What you should do: Only the lines from the one with "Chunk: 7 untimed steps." onward are wanted, through the last line of the entries, set down exactly.
_____
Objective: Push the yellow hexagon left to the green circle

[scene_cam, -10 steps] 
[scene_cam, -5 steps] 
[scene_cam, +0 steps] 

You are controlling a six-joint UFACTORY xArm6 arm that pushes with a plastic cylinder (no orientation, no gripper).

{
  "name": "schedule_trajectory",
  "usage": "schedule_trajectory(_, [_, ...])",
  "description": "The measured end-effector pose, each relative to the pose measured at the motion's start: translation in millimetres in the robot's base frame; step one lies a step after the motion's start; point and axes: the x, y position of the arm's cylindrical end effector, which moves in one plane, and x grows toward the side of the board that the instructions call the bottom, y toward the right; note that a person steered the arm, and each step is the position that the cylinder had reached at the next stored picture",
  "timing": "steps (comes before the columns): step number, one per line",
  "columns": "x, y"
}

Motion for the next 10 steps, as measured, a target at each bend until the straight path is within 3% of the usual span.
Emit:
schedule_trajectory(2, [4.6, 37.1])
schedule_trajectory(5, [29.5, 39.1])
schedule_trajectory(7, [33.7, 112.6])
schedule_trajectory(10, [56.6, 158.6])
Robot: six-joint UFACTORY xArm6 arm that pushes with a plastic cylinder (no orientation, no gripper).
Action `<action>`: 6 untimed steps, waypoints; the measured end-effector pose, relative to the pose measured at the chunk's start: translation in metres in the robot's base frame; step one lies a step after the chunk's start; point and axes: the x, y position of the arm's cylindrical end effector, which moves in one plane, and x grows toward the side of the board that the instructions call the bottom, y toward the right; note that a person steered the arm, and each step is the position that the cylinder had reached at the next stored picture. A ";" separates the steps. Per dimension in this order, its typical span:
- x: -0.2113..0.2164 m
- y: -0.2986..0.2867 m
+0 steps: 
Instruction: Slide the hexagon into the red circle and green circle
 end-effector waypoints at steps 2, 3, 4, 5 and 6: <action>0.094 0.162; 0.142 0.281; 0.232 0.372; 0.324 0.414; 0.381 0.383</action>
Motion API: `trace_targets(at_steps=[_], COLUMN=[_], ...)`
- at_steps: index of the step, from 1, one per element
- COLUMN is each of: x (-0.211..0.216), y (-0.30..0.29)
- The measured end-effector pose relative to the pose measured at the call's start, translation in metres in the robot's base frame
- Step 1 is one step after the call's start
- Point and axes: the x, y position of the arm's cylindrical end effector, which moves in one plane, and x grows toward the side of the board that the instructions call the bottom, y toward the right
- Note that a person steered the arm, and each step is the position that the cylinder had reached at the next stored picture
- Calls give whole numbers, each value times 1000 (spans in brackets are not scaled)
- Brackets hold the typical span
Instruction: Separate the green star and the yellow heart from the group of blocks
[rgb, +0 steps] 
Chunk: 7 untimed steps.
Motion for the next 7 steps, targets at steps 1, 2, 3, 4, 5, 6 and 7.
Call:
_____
Task result:
Chunk: 7 untimed steps.
Motion for the next 7 steps, targets at steps 1, 2, 3, 4, 5, 6 and 7.
Call:

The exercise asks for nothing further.